Actually, the central banks don’t do anything real. They are issuing one form of debt to buy another form of debt. If you are an old Modigliani–Miller person the way I am, you think that’s a neutral activity: You’re issuing short-term debt to buy long-term debt or vice-versa. That’s not something that should have any real effects.

Pointer from Alex Tabarrok.

Two papers that influenced my view of banking in general and central banking in particular were Bank Funds Management in an Efficient Market, by Fischer Black, and Banking in the Theory of Finance, by Fama. Both take seriously the modern theory of financial markets that begins with Modigliani-Miller. One could see smoke coming out of Scott Sumner’s ears even before he responded.*

In a Modigliani-Miller world, the financial structure of one firm does not matter. Investors use the financial markets to adjust their portfolios to undo the effects of one firm’s changes to its financial structure. The public ultimately holds what it wants to hold. If it doesn’t like the mix of securities that one firm creates (by substituting bonds for equity, for example), it has ways of dealing with that. The metaphor that I would propose is that a single firm’s changes to its financial structure is like me sticking my hand in the ocean, scooping up water, and throwing it in the air: I don’t make a hole in the ocean.

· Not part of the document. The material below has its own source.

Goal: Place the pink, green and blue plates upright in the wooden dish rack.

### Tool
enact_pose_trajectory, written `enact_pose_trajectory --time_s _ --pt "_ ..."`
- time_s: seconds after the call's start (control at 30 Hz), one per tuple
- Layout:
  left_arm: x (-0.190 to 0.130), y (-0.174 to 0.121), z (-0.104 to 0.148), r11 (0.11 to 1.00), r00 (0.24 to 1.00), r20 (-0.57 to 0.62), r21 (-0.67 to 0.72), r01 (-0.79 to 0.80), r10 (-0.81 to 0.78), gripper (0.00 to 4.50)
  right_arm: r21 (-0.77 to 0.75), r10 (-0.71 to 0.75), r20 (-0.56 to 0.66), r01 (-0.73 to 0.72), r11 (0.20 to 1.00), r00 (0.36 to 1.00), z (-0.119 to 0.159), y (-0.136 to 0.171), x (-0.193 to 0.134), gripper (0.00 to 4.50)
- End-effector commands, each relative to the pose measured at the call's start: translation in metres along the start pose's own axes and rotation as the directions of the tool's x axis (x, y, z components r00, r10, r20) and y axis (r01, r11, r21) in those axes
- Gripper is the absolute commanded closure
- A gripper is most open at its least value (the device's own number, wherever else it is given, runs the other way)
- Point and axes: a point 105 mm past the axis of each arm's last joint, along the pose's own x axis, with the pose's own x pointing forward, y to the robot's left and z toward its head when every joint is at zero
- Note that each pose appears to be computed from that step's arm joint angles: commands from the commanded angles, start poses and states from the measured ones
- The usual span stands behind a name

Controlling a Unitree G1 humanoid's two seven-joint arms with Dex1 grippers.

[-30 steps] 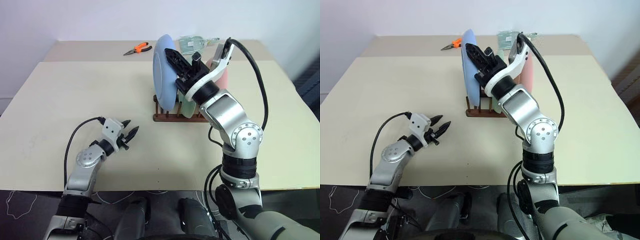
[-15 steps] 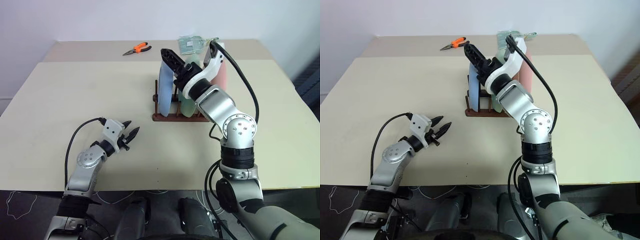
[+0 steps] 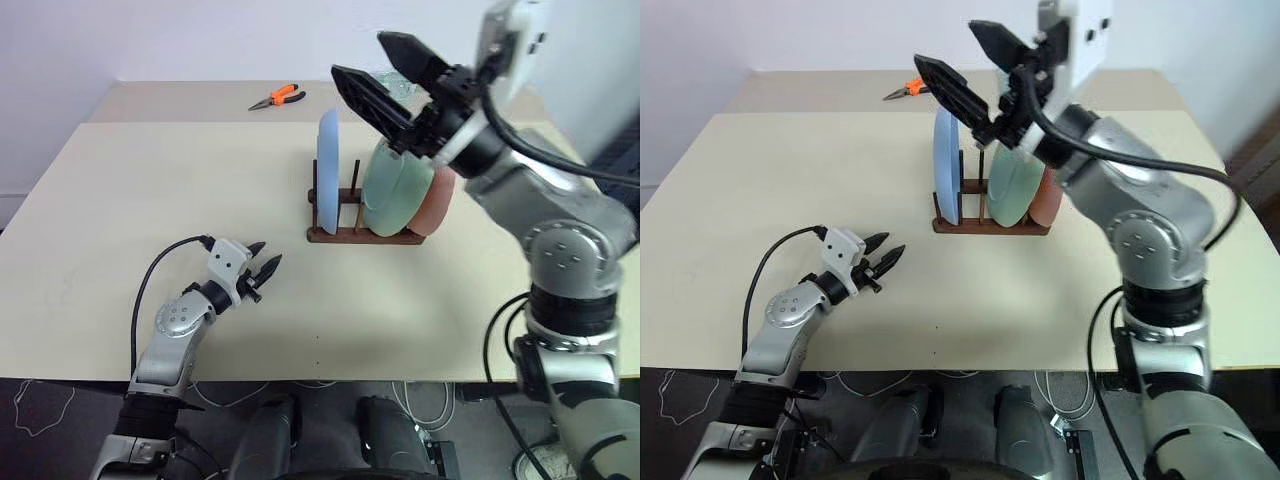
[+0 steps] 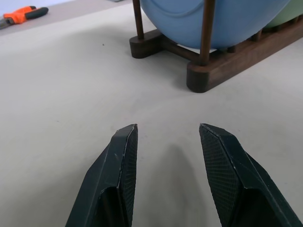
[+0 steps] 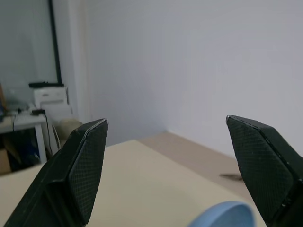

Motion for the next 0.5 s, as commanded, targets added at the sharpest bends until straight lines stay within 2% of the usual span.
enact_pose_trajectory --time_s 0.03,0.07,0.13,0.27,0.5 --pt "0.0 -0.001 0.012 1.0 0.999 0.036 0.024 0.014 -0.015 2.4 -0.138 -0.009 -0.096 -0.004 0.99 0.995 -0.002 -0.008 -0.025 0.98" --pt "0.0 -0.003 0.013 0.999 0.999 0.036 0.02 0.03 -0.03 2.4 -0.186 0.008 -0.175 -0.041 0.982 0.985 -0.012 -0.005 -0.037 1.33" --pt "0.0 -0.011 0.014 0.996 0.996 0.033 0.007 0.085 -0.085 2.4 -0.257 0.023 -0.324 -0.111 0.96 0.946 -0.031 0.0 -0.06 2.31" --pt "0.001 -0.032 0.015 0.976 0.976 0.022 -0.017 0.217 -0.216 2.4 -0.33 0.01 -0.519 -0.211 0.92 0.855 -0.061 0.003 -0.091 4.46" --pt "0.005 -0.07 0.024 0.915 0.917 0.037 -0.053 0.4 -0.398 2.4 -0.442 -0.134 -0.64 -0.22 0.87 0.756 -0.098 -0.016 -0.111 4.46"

Modigliani-Miller is not strictly true. But it is the best first approximation to use in looking at financial markets. That is, you should start with Modigliani-Miller and think carefully about what might cause deviations from it, rather than casually theorize under the implicit assumption that it has no validity whatsoever.

Taking this approach, I view the Fed as just another bank. Its portfolio decisions do not make a hole in the ocean. That heretical view is the basis for the analysis of inflation in my book Specialization and Trade.

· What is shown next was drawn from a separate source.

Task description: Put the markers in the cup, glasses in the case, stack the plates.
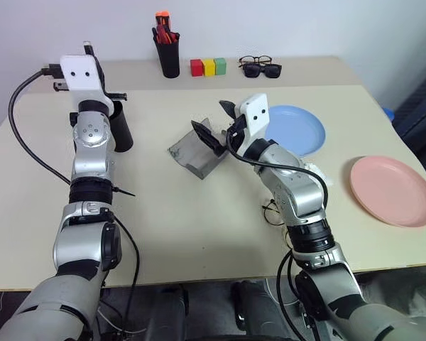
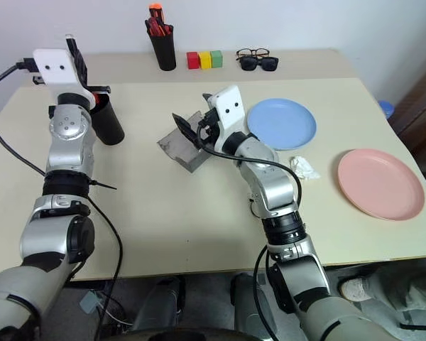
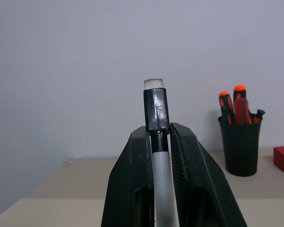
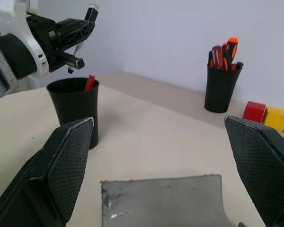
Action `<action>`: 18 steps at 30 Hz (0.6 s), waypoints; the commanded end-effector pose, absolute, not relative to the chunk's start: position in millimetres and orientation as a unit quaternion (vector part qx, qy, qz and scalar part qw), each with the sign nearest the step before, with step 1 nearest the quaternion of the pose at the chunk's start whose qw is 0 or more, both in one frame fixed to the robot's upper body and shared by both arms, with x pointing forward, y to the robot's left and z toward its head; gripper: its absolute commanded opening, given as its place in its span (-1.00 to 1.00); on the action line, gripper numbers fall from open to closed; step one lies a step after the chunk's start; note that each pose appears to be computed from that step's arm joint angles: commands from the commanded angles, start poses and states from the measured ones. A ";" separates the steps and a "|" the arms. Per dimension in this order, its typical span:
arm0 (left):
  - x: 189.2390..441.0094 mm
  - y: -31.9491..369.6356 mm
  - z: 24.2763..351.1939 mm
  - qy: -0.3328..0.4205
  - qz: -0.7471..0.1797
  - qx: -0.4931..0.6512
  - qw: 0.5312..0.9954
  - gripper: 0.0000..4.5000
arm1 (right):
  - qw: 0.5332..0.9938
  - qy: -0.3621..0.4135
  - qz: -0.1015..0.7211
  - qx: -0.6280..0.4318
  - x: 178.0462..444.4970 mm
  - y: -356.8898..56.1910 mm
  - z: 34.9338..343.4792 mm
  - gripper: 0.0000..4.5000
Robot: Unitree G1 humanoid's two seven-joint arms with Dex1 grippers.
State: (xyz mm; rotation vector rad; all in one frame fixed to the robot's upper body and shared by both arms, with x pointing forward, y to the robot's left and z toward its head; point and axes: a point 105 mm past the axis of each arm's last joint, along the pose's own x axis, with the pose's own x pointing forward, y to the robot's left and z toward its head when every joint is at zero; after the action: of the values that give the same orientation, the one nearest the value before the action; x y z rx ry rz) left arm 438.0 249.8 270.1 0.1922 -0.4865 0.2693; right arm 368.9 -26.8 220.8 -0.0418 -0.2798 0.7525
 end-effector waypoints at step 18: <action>423.9 243.9 273.3 -0.282 0.105 0.034 0.953 0.73 | 0.910 -0.167 0.378 -0.027 361.1 -23.1 238.3 1.00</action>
State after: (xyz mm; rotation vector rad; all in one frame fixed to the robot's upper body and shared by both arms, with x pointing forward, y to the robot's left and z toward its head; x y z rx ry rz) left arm 432.6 243.8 248.6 0.1111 -0.4795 0.2287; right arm 366.9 -24.7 221.8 -0.0467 -0.2813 0.7649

*Sumner’s response is actually beside the point, in my view. The Modigliani-Miller theorem does not in any way rely on different asset classes being close substitutes. It relies on financial markets offering opportunities for people to align their portfolios to meet their needs in response to a corporate restructuring.

So you don’t have to

I read Stephanie Kelton’s The Deficit Myth and wrote a review.

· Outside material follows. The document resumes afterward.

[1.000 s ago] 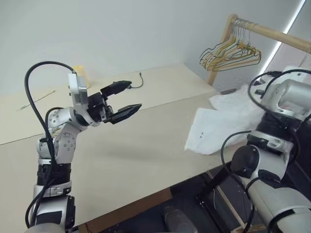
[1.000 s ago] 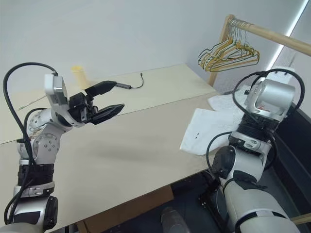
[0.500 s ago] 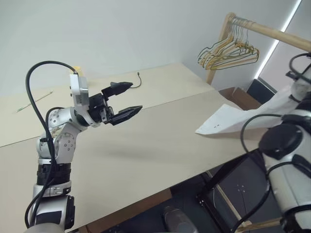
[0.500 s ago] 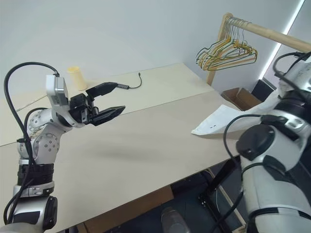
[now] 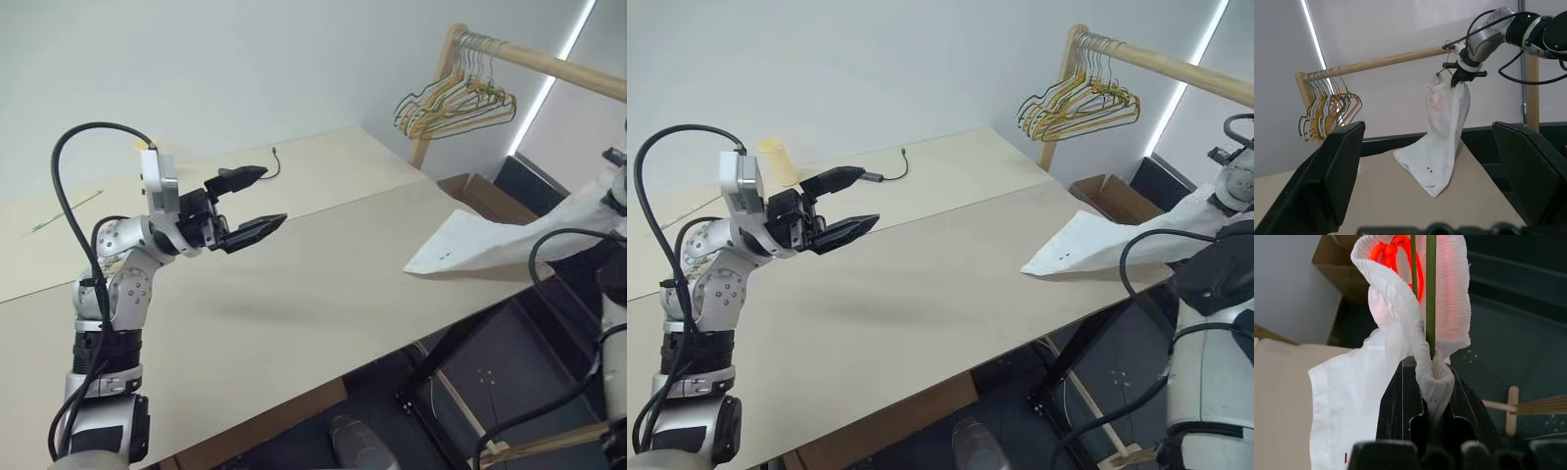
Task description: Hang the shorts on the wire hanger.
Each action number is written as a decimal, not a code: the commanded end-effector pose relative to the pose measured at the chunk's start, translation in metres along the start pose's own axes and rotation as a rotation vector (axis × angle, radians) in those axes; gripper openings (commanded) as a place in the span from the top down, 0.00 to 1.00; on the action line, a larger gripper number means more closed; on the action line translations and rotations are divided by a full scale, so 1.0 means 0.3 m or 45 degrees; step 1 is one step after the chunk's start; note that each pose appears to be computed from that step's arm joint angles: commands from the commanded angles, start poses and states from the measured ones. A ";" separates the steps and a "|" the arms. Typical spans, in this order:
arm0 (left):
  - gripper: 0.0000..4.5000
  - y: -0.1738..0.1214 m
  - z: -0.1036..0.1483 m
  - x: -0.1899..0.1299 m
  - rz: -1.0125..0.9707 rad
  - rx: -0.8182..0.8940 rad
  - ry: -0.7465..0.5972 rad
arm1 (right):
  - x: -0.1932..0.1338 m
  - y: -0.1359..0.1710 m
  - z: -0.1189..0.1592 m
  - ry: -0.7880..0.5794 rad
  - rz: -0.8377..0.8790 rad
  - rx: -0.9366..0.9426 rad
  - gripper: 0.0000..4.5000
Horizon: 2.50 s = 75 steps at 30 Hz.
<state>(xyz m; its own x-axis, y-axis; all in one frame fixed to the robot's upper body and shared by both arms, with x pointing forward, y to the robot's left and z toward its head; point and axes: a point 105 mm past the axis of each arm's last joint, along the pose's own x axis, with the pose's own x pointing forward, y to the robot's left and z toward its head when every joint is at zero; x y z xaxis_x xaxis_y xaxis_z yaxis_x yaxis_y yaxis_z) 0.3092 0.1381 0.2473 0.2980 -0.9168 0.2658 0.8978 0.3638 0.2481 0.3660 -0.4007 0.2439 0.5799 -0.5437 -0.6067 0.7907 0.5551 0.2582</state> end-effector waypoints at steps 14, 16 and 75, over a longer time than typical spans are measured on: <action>0.00 -0.027 0.038 0.000 -0.058 0.044 -0.038 | -0.006 0.022 0.005 -0.044 -0.026 -0.043 0.73; 0.00 -0.033 0.045 -0.002 -0.067 0.040 -0.061 | -0.005 0.025 0.002 -0.054 -0.037 -0.074 0.58; 0.00 -0.140 -0.130 -0.292 0.449 0.032 0.421 | -0.472 0.507 -0.900 -0.890 1.811 -2.158 0.01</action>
<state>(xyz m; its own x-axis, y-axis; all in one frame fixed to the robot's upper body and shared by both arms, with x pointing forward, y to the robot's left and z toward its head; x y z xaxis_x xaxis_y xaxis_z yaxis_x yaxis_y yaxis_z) 0.2604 0.1988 0.1631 0.6773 -0.7356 -0.0149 0.7245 0.6633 0.1873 0.3499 -0.0678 0.1498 0.6501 0.6615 -0.3739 -0.6760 0.2788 -0.6821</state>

It is indeed correct to say that when the government is bidding for resources, the risk of inflation is low if those resources are idle. It is also correct that unemployment is an indication of idle resources. But just because some resources are idle does not mean that the government can spend wherever it would like without affecting prices. The government would have to be an especially perspicacious and adroit entrepreneur to advance its priorities while only using idle resources.

By the way, as I read the market for U.S. Treasuries, investors are betting that Kelton is right.